Amsterdam, Netherlands--(Newsfile Corp. - April 13, 2026) - ABCrescent Coöperatief U.A. ("ABCapital" or the "Acquiror") announces that, on April 13, 2026, ABCapital, on behalf of fully managed accounts, completed the private sale of 5,300,000 units (each, a "Unit") of Pulsar Helium Inc. (the "Issuer") to multiple arm's length purchasers (the "Purchasers"), with each Unit consisting of one Common Share and one non-transferable Common Share forward purchase right (a "Forward Purchase Right"), at a price of Cdn$1.90 per Unit for an aggregate gross purchase price of Cdn$10,070,000, pursuant to certain share purchase agreements dated April 13, 2026 between, inter alia, the Acquiror and each Purchaser (the "Private Disposition"). Each Forward Purchase Right is exercisable to acquire one additional Common Share (a "Forward Purchase Right Share") from ABCapital at an exercise price of Cdn$2.00 per Common Share for a period of 24 months from the closing date of the Private Disposition. The Forward Purchase Rights, if exercised in full by the Purchasers, will result in the Acquiror receiving an exercise price of Cdn$2.00 per Forward Purchase Right Share for an aggregate gross purchase price of Cdn$10,600,000. Additionally, on April 13, ABCapital, on behalf of fully managed accounts, sold 1,075,000 Common Shares of the Issuer at an average price of Cdn$2.09684 per Common Share for an aggregate gross purchase price of Cdn$2,254,103 (the "Public Disposition") and on April 10, ABCapital, on behalf of fully managed accounts, acquired 75,000 Common Shares of the Issuer at an average price of Cdn$1.9158 per Common Share for an aggregate gross purchase price of Cdn$143,685 (the "Acquisition" and, together with the Private Disposition and the Public Disposition, the "Transaction").

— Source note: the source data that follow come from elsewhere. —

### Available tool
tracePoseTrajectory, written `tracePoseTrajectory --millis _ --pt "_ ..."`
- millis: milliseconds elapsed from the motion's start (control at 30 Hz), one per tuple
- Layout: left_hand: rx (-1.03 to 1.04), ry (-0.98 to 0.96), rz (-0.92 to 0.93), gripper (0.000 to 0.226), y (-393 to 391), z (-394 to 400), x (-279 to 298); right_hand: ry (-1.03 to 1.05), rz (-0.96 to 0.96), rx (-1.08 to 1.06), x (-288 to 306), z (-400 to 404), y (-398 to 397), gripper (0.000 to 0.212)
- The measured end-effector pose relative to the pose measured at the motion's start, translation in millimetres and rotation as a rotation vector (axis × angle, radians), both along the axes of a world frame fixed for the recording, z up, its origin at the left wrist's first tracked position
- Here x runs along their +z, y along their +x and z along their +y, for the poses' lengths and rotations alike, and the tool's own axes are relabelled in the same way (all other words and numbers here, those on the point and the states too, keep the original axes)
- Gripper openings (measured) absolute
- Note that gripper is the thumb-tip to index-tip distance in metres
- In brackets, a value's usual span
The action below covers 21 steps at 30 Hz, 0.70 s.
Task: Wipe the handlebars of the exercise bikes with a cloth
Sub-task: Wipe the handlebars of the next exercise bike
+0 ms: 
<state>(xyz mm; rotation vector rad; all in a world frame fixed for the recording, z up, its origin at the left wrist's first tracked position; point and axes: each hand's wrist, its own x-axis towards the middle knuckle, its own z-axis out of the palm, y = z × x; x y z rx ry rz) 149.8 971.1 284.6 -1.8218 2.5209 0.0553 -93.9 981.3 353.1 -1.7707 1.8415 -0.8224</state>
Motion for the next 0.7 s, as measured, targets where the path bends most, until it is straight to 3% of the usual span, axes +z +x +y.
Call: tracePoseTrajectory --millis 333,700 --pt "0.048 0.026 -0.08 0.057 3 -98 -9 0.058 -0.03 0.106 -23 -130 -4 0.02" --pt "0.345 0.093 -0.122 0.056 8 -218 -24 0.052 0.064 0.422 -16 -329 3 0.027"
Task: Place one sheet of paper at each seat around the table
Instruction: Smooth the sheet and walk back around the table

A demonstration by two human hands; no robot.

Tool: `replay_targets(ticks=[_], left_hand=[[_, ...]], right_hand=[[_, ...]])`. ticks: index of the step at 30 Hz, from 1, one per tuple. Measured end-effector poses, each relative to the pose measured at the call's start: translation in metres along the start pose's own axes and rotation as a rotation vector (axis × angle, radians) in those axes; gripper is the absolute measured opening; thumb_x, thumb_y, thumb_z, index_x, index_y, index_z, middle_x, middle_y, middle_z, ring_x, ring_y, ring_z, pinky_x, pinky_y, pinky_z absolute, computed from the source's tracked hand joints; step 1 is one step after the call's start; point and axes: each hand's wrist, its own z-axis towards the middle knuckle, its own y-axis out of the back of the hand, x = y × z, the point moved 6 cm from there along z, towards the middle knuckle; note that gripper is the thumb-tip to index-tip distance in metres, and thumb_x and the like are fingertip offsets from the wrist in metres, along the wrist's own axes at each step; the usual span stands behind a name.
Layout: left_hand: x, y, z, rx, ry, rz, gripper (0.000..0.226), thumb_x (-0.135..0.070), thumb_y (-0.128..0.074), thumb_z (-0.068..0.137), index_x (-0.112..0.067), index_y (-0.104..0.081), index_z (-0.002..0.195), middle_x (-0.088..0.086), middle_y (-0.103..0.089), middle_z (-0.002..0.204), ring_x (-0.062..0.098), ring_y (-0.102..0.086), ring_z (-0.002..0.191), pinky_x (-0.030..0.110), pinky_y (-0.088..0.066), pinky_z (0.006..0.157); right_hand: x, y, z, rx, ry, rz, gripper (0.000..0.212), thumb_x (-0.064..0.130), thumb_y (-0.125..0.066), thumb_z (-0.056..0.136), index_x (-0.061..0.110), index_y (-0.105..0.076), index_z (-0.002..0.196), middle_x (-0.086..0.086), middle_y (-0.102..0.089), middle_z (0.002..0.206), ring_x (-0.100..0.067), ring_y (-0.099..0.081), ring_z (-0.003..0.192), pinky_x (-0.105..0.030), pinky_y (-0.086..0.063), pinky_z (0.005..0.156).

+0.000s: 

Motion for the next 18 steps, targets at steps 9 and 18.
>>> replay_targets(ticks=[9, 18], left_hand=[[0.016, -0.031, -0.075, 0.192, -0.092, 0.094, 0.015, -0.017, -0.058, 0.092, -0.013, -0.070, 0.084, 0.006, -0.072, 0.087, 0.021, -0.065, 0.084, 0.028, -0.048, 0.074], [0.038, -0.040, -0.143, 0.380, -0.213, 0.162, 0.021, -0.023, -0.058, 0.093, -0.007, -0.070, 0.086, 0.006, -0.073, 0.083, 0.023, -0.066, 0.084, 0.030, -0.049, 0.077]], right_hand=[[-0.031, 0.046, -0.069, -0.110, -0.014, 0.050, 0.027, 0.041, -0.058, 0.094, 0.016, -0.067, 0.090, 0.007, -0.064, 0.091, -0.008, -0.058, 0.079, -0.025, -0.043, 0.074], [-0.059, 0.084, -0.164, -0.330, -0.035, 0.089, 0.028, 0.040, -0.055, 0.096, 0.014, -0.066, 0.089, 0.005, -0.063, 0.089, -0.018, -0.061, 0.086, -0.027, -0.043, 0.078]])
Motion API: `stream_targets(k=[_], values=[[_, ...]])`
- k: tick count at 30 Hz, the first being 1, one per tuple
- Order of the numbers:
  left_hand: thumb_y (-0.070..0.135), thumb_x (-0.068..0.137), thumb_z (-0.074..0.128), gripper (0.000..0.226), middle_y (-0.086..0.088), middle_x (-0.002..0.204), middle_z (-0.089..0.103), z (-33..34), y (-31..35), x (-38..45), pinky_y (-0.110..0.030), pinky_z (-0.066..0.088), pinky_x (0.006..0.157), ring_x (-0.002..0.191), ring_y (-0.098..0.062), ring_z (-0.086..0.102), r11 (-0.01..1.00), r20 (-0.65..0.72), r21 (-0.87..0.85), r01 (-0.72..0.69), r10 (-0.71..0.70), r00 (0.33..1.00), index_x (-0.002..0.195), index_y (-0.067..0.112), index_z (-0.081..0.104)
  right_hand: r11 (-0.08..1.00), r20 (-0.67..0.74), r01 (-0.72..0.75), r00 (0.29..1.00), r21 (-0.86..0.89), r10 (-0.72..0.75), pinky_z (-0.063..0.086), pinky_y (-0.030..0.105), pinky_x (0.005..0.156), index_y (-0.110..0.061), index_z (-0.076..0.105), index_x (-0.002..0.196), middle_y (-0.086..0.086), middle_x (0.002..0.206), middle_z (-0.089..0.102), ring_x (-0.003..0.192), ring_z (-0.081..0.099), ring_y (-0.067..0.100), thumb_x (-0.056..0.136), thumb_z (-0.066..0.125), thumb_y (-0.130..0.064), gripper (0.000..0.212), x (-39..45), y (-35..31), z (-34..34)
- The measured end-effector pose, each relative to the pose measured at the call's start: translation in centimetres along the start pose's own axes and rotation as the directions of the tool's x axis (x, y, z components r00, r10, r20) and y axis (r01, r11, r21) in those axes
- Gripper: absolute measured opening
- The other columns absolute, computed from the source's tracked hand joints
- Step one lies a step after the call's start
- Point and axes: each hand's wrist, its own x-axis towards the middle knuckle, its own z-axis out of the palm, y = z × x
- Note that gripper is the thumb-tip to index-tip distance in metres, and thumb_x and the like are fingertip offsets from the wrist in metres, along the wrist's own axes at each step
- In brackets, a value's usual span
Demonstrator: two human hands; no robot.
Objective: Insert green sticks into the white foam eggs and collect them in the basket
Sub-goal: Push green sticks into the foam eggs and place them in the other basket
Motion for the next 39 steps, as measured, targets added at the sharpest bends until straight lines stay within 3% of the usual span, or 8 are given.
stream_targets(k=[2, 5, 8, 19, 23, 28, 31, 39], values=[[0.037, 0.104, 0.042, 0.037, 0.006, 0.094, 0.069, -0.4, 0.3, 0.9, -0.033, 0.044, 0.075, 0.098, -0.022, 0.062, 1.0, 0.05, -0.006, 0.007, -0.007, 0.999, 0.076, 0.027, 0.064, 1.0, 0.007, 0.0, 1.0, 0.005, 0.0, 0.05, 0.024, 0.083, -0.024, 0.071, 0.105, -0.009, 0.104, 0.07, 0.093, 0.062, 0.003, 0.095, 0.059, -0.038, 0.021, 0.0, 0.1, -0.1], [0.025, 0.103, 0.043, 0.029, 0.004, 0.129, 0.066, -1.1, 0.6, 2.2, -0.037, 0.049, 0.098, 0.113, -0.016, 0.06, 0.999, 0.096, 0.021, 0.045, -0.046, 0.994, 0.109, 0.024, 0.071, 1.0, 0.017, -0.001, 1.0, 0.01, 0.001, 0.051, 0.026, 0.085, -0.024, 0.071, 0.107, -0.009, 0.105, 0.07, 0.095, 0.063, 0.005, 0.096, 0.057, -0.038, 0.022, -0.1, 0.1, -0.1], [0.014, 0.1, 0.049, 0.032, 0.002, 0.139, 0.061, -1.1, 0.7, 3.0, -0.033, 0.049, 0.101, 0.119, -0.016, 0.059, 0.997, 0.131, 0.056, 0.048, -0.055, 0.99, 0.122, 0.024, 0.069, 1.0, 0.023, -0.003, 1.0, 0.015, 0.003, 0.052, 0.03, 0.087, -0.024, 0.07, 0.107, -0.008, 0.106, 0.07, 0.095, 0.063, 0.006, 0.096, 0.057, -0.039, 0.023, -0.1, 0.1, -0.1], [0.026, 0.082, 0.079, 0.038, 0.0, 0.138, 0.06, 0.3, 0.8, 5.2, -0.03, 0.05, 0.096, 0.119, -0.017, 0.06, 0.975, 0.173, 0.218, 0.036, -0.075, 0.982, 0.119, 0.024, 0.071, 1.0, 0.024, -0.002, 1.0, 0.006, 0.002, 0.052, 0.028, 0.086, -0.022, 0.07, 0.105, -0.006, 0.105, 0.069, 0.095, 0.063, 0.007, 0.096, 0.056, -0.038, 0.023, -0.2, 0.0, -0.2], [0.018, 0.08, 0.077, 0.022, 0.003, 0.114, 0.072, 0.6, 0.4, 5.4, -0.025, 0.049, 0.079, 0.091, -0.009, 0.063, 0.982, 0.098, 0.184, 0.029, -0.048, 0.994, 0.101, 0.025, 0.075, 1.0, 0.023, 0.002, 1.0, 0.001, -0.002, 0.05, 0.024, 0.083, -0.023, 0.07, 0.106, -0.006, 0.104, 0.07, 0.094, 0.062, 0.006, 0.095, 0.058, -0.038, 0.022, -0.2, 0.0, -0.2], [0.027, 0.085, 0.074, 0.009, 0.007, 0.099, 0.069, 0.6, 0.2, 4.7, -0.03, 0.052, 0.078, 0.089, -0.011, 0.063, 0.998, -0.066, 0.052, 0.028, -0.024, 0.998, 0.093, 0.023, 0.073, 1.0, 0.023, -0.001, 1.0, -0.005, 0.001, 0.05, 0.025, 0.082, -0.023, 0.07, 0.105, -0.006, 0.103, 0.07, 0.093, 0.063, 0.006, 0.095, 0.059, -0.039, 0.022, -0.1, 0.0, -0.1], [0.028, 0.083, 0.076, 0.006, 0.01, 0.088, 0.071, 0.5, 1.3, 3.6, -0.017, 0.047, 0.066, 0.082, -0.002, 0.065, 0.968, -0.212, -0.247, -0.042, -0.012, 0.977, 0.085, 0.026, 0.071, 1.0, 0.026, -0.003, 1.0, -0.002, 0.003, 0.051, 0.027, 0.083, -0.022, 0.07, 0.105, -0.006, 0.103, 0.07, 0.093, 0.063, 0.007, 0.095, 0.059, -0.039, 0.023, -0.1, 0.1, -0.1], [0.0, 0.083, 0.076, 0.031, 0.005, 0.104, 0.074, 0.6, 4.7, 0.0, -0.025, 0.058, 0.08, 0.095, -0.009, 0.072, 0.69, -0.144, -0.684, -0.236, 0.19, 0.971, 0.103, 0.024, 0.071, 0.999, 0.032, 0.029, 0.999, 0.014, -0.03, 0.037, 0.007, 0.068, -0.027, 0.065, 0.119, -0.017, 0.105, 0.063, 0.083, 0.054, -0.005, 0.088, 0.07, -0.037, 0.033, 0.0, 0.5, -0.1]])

Prior to the Transaction, the Acquiror, together with its joint actors, exercised control and direction over, directly or indirectly, 20,256,737 Common Shares, representing approximately 10.94% of the Issuer's outstanding Common Shares.
Immediately following the completion of the Transaction, the Acquiror, together with its joint actors, exercise control and direction over, directly or indirectly, 13,956,737 Common Shares, representing approximately 7.54% of the Issuer's outstanding Common Shares, and assuming exercise in full by the Purchasers of their respective Forward Purchase Rights, then the Acquiror, together with its joint actors, would exercise control and direction over, directly or indirectly, 8,656,737 Common Shares, representing approximately 4.67% of the Issuer's outstanding Common Shares. As a result of the Transaction, the Acquiror's holdings have fallen below the 10% threshold under the investor rights agreement dated January 8, 2024.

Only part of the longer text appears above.